Prompt:
Every line in the data below that includes "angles" belongs in the answer, copied as it stands.

Recorded data:
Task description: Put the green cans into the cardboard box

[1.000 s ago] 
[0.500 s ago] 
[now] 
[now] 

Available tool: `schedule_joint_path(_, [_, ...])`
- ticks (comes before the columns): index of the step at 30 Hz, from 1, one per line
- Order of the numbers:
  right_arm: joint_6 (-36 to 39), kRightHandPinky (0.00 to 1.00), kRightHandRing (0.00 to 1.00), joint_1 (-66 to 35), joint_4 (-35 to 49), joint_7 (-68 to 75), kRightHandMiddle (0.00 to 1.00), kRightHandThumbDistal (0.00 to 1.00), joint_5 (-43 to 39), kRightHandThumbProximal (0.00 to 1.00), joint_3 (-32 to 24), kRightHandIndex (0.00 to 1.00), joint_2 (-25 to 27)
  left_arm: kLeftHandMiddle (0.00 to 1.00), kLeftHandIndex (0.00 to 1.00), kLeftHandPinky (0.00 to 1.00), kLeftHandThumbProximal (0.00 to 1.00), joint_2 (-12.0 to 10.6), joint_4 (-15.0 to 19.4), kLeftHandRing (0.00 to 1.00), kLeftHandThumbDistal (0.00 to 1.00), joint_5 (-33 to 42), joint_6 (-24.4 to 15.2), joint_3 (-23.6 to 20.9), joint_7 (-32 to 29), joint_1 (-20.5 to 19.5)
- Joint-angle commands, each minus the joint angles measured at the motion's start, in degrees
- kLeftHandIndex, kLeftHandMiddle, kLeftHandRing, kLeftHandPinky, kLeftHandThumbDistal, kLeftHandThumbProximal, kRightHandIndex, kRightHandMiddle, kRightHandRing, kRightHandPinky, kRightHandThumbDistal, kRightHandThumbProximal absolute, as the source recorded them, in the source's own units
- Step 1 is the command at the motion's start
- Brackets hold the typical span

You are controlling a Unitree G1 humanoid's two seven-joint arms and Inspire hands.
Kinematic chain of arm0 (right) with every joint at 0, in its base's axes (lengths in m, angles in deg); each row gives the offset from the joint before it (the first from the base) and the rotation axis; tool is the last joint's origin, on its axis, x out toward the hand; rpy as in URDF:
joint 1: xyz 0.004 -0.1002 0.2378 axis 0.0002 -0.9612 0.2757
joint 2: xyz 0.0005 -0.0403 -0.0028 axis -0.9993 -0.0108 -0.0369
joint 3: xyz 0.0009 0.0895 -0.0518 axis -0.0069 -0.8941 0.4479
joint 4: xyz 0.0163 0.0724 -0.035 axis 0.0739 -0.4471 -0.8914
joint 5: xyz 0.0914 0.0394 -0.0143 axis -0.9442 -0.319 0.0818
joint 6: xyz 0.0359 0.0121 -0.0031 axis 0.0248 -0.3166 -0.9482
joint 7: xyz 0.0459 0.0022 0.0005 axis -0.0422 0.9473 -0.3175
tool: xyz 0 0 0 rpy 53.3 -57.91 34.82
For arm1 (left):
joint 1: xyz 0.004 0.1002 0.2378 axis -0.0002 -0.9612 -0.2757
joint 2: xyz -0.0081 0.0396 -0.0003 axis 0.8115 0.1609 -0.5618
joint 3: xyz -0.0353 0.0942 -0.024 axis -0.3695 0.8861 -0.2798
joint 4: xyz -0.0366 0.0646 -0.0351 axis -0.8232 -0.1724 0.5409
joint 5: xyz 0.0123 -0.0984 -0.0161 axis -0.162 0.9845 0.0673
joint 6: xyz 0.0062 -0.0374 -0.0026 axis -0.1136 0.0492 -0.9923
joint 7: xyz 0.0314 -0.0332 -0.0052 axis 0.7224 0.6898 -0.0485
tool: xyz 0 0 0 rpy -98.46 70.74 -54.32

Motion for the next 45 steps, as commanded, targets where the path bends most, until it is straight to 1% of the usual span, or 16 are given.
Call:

Solution:
- Joint-angle commands, each minus the joint angles measured at the motion's start, in degrees
Kinematic chain of arm0 (right) with every joint at 0, in its base's axes (lengths in m, angles in deg); each row gives the offset from the joint before it (the first from the base) and the rotation axis; tool is the last joint's origin, on its axis, x out toward the hand; rpy as in URDF:

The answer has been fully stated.